## Data for the task
· · · · · · ·
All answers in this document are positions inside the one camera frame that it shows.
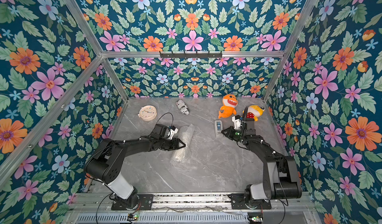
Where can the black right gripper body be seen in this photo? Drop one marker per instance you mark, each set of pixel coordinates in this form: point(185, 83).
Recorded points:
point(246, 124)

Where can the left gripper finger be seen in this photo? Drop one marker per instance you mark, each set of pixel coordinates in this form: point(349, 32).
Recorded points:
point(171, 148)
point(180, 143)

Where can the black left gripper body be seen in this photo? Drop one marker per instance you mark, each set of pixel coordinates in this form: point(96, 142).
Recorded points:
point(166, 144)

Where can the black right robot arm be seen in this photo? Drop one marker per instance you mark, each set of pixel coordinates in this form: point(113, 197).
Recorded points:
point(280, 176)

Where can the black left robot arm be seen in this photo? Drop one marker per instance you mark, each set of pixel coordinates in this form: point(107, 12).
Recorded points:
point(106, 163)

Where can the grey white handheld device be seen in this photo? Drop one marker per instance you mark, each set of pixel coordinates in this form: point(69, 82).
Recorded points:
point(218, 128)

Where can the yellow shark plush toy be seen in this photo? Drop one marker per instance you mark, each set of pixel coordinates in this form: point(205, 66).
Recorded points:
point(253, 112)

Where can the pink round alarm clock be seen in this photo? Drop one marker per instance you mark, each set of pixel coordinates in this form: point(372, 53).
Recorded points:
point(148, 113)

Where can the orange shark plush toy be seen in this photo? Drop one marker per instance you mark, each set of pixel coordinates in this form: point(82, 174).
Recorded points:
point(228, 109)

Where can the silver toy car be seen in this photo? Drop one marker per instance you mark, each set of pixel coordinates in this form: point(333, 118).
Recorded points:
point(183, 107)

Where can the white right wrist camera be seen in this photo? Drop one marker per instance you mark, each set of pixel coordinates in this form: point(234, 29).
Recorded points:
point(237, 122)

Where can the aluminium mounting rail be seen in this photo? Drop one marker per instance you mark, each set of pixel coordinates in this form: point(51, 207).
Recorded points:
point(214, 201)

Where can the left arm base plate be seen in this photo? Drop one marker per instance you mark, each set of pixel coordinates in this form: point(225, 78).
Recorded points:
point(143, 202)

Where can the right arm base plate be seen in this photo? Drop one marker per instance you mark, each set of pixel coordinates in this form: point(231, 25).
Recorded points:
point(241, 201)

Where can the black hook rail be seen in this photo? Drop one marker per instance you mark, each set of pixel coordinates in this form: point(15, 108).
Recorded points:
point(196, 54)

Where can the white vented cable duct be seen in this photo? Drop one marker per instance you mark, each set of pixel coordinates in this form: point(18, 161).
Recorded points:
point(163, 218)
· · · · · · ·
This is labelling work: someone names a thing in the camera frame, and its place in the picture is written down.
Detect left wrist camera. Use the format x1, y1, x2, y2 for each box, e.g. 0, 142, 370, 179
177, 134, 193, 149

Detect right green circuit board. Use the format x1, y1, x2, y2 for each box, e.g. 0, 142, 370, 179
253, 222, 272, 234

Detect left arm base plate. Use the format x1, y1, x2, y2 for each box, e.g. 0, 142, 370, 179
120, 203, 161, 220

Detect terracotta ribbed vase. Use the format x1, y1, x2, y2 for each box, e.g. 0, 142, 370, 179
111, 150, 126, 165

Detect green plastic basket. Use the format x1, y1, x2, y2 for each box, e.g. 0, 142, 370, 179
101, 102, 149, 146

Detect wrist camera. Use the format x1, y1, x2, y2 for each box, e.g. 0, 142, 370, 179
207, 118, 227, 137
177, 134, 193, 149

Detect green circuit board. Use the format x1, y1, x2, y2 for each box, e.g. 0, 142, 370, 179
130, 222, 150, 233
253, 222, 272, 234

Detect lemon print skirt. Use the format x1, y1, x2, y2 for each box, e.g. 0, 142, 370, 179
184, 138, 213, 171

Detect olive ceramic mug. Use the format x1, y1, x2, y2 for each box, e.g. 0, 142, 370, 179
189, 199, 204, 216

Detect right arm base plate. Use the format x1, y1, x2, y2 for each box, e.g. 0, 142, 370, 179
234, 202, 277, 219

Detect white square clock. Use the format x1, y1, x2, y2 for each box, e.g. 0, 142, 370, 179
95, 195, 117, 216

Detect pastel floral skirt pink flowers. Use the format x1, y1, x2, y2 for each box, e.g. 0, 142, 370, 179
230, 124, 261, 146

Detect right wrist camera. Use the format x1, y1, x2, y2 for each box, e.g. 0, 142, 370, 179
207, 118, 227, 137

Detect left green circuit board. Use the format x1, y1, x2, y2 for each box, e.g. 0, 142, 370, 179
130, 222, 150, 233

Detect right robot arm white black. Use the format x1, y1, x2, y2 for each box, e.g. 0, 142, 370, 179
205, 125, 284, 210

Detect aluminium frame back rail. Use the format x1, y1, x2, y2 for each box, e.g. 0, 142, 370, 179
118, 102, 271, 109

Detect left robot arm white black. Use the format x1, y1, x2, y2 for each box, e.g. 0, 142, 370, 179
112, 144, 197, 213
· · · · · · ·
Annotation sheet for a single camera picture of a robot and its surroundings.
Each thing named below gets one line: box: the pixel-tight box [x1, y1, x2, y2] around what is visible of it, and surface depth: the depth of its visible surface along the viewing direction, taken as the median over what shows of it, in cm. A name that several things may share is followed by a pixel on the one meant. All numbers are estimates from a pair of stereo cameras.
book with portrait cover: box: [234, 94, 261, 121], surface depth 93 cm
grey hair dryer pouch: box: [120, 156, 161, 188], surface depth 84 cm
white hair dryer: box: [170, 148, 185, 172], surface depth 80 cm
· · · · · · ·
## Work instructions
Whenever the word "plush" shows up in a line of the entries, list that line.

## Answer box
Where can the yellow shark plush toy be seen in this photo? Drop one marker per instance you mark, each set of pixel coordinates in this form: point(205, 66).
Where can the orange shark plush toy be seen in this photo? Drop one marker per instance you mark, each set of pixel coordinates in this form: point(82, 174).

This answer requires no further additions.